(Saved data entries)

┄┄┄┄┄┄

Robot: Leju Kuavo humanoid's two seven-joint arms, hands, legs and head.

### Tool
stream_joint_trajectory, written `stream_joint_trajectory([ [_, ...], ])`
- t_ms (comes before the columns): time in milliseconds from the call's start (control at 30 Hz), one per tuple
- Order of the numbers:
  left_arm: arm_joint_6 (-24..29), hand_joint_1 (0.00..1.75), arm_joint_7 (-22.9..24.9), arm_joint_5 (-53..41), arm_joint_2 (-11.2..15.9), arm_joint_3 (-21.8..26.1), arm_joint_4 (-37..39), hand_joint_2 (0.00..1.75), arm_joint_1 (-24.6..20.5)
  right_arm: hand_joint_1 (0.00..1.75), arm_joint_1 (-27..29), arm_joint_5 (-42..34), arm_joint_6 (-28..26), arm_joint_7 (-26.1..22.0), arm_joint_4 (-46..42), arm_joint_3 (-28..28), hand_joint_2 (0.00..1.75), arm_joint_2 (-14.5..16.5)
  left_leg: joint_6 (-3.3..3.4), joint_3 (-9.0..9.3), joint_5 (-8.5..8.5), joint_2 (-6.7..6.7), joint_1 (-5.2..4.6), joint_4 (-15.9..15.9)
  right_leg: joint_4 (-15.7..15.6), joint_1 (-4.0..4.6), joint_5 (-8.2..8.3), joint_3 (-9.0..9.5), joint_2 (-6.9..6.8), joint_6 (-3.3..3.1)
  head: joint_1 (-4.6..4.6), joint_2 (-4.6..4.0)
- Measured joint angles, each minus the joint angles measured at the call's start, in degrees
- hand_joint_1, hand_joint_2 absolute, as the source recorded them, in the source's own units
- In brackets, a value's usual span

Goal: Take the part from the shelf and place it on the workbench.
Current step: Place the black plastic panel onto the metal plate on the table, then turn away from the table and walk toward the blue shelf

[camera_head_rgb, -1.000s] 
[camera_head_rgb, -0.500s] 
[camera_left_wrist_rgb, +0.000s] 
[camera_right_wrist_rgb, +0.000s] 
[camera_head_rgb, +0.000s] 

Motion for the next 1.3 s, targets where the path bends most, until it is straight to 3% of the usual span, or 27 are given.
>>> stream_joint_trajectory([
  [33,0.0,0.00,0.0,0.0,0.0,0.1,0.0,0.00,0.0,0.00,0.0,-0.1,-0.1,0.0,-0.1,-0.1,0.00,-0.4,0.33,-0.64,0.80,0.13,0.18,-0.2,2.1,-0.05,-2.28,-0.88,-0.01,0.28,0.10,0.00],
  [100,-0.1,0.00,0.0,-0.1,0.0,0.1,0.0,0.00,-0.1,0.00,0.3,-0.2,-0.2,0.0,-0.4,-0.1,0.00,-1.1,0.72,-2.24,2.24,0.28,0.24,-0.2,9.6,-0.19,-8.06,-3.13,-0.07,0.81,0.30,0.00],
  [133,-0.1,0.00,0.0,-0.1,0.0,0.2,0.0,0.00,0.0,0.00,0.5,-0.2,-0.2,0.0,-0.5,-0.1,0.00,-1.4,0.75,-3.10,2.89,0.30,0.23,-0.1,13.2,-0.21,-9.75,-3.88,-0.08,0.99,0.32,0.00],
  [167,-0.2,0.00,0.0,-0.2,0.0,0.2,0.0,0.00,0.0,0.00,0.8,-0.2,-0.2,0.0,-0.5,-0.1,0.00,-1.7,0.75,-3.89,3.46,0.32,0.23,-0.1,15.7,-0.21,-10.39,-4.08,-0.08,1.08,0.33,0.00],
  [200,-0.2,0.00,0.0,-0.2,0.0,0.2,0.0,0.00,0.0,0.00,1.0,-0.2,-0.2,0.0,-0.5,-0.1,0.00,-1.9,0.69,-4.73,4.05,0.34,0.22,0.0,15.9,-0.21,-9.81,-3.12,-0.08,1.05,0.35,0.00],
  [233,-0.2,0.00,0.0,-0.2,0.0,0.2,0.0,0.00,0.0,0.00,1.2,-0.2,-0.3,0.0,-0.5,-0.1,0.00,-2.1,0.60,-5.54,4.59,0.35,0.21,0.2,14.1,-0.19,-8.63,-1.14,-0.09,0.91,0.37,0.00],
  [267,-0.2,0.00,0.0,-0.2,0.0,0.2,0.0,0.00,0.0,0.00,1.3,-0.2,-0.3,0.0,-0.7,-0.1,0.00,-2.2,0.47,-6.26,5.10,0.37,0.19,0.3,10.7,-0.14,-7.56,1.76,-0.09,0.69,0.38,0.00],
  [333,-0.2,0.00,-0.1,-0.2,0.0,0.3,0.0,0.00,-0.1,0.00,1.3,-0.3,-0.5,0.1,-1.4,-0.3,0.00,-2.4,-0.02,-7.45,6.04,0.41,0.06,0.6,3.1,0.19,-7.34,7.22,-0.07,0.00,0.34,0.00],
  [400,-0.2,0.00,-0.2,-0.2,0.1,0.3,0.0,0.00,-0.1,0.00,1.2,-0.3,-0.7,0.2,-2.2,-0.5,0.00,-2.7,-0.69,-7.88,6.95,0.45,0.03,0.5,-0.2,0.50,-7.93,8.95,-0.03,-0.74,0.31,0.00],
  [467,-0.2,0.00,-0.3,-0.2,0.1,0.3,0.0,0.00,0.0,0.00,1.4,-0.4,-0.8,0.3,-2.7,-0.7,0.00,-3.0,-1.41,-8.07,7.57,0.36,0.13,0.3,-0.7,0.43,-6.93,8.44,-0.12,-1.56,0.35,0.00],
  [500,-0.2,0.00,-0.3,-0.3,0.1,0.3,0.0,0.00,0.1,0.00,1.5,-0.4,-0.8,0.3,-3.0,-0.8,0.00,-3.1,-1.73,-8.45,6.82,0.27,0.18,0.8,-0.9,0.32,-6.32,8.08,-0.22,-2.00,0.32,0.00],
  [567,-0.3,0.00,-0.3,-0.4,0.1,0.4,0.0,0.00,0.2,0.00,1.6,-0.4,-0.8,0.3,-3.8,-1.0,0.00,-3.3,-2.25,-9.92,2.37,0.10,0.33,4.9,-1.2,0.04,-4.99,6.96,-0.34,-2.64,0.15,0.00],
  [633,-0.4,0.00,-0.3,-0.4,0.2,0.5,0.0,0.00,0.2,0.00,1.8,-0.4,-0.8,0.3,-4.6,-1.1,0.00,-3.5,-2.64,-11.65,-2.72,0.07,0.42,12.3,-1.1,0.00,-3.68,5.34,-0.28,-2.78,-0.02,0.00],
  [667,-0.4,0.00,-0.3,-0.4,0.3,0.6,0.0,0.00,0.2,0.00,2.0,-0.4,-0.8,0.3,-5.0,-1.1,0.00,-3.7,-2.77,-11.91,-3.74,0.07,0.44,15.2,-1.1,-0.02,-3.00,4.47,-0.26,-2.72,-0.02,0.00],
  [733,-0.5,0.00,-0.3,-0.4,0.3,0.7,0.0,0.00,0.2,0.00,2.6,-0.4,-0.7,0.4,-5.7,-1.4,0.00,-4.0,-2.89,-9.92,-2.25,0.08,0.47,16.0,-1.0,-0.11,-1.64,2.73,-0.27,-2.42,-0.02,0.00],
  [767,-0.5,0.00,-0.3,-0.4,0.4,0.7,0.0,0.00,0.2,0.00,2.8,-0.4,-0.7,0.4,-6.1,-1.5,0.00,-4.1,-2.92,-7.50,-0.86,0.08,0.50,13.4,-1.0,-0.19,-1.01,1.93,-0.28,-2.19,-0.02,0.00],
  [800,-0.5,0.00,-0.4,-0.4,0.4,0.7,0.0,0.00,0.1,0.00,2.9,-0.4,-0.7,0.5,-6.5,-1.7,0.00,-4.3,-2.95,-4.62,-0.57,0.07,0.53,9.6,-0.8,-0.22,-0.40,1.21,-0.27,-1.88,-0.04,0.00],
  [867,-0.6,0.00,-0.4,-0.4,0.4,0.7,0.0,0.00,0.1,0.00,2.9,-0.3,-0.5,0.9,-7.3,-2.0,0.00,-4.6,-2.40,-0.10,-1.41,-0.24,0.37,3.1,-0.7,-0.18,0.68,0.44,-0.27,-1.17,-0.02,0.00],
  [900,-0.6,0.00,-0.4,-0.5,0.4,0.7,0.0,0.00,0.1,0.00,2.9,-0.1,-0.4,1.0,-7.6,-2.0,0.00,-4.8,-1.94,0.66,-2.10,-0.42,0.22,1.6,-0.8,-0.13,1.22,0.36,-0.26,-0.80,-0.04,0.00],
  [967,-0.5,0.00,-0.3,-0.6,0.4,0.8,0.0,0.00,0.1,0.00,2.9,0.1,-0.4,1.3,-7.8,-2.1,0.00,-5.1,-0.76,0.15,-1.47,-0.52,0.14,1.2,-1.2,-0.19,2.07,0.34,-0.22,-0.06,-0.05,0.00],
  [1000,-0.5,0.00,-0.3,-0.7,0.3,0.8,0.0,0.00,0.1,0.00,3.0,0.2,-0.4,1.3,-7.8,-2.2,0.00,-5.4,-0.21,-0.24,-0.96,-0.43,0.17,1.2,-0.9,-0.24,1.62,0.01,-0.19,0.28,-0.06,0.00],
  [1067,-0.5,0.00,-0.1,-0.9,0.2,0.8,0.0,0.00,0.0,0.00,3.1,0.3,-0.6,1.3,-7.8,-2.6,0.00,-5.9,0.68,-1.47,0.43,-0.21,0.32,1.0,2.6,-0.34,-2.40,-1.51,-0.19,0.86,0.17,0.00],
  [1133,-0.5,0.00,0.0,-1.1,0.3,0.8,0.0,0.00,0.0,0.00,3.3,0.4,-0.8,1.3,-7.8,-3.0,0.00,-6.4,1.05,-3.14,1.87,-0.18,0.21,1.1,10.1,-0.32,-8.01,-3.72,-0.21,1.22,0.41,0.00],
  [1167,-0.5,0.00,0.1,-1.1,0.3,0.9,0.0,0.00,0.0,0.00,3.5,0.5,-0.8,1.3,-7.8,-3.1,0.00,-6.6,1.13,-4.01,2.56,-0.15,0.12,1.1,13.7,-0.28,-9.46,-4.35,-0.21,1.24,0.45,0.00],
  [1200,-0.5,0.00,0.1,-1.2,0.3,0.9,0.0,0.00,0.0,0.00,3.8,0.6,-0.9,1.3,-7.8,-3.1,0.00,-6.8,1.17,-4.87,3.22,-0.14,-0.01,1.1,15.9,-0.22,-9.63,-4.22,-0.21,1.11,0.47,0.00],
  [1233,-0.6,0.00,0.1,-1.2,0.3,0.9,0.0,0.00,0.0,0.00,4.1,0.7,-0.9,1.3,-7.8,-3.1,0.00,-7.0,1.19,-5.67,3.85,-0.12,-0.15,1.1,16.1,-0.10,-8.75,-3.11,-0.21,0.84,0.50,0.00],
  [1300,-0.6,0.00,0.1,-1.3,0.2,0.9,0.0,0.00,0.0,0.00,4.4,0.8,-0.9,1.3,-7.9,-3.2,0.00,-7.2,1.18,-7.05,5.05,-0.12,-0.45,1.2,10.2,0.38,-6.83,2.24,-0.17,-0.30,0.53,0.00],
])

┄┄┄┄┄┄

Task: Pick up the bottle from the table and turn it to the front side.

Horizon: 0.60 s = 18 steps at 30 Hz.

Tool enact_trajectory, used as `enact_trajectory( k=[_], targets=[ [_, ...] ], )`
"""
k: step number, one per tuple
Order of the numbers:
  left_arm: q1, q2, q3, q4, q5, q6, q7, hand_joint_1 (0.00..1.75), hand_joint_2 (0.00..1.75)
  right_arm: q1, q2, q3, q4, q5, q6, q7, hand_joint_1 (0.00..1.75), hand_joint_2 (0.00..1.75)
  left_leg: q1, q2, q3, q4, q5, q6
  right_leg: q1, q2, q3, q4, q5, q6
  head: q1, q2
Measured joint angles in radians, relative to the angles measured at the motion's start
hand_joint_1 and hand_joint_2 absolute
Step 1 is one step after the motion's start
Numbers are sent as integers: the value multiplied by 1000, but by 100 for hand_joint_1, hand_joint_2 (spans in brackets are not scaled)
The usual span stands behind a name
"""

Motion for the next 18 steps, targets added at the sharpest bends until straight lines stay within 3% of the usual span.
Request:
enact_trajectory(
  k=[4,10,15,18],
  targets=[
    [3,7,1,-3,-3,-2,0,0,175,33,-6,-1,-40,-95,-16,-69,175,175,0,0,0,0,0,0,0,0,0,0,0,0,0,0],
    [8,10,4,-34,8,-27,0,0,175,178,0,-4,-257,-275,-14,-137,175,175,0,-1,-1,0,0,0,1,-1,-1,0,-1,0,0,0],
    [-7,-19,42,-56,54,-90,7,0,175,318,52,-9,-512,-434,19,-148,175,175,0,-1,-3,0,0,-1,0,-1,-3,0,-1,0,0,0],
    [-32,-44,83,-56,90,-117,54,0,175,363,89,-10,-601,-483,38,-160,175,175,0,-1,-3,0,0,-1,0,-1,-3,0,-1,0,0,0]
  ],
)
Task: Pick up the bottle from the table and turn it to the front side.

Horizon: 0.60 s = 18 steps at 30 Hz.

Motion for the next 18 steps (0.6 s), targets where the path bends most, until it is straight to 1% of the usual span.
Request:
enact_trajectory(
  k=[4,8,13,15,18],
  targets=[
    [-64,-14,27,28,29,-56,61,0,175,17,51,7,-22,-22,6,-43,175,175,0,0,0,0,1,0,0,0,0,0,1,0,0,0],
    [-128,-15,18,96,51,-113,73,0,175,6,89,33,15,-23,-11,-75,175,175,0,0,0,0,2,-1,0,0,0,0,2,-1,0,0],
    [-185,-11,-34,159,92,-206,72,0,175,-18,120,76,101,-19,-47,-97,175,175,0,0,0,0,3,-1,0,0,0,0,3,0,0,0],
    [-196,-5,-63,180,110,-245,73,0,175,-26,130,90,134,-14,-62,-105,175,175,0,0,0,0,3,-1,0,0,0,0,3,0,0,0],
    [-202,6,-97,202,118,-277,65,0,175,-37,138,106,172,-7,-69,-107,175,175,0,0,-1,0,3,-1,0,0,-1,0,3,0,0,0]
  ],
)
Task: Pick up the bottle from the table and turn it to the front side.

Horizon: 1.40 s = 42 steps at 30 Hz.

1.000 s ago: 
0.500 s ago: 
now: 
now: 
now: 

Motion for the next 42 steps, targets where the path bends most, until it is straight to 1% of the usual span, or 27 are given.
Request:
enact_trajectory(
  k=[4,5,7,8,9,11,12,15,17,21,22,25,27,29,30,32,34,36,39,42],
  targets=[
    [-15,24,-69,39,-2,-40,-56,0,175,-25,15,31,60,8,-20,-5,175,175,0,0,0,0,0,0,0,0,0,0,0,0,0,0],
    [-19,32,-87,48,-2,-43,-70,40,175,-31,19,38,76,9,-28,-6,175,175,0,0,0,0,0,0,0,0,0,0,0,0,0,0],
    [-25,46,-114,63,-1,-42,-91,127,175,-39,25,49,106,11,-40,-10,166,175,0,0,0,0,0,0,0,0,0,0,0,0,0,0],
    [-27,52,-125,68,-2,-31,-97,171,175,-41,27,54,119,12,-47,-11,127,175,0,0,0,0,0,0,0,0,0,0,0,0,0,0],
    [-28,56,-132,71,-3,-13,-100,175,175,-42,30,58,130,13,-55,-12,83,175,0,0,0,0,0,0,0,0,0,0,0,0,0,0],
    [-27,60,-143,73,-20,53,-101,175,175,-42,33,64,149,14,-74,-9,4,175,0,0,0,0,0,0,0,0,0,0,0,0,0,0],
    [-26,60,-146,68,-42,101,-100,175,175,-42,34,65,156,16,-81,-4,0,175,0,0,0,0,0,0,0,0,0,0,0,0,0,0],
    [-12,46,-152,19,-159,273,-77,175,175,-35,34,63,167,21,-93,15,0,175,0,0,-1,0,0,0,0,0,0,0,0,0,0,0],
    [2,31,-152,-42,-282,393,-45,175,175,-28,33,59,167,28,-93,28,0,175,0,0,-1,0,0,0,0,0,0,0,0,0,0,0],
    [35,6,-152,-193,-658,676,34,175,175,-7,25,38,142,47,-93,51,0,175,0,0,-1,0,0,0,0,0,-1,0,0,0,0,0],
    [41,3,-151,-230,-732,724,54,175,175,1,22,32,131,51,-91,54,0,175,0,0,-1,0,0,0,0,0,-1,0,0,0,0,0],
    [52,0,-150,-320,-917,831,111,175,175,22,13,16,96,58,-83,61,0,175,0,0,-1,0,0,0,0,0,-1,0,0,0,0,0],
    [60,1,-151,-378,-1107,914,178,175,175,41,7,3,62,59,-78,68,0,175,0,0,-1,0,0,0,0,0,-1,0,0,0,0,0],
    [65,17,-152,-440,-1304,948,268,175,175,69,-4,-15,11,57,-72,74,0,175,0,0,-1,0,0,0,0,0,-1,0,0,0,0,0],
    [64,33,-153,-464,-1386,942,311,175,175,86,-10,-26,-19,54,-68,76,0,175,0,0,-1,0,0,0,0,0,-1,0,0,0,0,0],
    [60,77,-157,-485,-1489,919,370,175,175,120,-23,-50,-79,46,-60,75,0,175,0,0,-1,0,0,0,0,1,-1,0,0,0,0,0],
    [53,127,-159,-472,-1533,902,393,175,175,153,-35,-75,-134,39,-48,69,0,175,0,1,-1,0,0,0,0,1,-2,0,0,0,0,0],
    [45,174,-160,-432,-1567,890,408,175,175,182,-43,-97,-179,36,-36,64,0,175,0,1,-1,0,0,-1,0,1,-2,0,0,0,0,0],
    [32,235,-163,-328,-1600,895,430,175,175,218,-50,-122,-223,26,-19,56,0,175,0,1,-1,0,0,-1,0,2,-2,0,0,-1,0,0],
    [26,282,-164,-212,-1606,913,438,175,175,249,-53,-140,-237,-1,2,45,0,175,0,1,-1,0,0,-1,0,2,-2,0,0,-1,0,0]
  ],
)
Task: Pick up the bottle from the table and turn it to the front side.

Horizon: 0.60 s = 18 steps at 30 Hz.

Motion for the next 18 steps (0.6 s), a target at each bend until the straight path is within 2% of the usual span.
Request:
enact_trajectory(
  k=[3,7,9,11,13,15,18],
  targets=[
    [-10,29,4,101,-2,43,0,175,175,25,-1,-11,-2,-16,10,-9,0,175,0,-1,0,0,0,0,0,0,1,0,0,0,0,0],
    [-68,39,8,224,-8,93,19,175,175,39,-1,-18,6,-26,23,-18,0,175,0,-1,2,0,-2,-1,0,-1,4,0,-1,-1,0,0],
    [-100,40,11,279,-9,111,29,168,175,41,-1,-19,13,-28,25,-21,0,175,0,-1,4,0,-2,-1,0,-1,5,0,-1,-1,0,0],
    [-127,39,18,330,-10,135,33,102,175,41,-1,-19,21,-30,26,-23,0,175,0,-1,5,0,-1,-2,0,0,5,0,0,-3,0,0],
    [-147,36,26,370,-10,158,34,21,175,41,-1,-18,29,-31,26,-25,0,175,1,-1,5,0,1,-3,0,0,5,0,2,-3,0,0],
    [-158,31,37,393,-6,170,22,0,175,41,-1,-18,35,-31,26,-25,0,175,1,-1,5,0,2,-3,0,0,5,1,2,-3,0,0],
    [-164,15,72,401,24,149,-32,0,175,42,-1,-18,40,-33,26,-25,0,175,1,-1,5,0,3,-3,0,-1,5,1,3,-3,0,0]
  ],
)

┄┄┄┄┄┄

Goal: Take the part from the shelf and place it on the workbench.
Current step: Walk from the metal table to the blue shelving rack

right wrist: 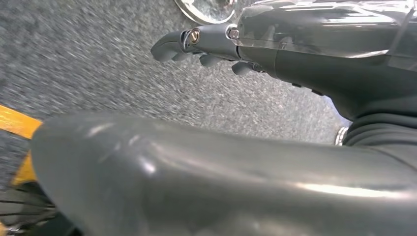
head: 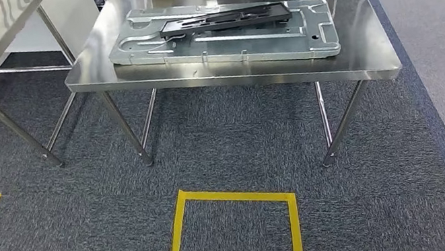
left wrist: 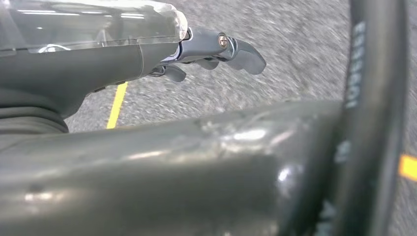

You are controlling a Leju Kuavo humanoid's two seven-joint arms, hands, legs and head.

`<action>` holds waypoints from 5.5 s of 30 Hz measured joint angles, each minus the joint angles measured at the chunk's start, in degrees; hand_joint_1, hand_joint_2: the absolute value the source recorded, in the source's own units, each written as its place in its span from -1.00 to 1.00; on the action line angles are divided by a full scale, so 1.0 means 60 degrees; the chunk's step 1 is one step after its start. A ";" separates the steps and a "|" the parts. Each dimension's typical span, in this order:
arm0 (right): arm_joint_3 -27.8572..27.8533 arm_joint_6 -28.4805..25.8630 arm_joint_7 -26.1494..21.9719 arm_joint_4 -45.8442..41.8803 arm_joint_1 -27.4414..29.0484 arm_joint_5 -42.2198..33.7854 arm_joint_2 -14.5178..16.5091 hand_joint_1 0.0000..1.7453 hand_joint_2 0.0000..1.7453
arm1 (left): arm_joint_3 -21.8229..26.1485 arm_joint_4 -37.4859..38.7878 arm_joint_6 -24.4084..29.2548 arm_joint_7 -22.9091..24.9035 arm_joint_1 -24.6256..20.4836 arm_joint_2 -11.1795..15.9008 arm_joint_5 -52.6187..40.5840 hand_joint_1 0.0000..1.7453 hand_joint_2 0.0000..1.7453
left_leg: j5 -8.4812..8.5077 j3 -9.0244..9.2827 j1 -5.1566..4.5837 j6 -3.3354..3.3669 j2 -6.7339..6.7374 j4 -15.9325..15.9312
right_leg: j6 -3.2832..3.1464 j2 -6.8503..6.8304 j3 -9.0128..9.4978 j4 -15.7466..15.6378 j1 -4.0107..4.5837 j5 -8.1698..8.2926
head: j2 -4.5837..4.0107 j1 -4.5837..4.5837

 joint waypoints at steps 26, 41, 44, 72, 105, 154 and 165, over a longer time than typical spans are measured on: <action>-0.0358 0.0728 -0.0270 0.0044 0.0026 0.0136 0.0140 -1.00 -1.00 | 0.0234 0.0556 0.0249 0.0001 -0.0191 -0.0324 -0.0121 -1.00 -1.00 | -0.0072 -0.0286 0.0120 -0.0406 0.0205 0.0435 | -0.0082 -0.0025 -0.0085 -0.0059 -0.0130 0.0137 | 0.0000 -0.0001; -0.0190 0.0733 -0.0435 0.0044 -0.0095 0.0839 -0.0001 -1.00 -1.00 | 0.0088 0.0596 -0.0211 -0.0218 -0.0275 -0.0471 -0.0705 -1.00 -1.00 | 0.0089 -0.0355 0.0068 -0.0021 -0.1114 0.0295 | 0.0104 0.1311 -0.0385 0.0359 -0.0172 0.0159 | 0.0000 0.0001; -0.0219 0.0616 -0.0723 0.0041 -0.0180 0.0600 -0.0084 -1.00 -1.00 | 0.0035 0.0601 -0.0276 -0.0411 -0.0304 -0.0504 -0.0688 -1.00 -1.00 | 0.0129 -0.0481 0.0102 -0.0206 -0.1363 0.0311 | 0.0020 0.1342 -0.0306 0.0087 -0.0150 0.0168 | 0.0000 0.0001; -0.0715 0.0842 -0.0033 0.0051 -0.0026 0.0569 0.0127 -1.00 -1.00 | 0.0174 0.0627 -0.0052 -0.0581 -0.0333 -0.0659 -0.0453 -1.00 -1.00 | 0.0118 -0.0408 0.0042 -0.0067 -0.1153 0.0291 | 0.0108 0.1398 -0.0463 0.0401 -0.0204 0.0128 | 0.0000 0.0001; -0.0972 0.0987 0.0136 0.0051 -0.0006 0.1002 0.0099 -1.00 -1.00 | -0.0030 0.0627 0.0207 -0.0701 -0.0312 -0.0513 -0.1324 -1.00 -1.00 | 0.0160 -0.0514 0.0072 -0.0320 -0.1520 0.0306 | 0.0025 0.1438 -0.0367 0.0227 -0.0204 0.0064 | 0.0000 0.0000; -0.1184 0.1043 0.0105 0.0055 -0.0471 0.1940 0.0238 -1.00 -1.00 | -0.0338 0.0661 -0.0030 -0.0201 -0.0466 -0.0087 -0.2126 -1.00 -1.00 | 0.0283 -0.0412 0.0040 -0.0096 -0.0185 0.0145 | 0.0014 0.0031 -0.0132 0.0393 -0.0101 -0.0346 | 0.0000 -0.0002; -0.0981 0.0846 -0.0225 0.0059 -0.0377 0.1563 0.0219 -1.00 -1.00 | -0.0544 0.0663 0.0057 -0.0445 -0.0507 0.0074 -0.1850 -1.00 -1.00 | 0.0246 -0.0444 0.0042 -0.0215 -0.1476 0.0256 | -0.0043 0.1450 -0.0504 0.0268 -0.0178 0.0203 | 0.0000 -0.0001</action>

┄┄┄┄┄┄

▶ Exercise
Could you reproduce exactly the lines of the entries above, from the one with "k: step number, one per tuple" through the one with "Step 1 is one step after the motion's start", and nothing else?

▶ Result for this exercise
k: step number, one per tuple
Order of the numbers:
  left_arm: q1, q2, q3, q4, q5, q6, q7, hand_joint_1 (0.00..1.75), hand_joint_2 (0.00..1.75)
  right_arm: q1, q2, q3, q4, q5, q6, q7, hand_joint_1 (0.00..1.75), hand_joint_2 (0.00..1.75)
  left_leg: q1, q2, q3, q4, q5, q6
  right_leg: q1, q2, q3, q4, q5, q6
  head: q1, q2
Measured joint angles in radians, relative to the angles measured at the motion's start
hand_joint_1 and hand_joint_2 absolute
Step 1 is one step after the motion's start

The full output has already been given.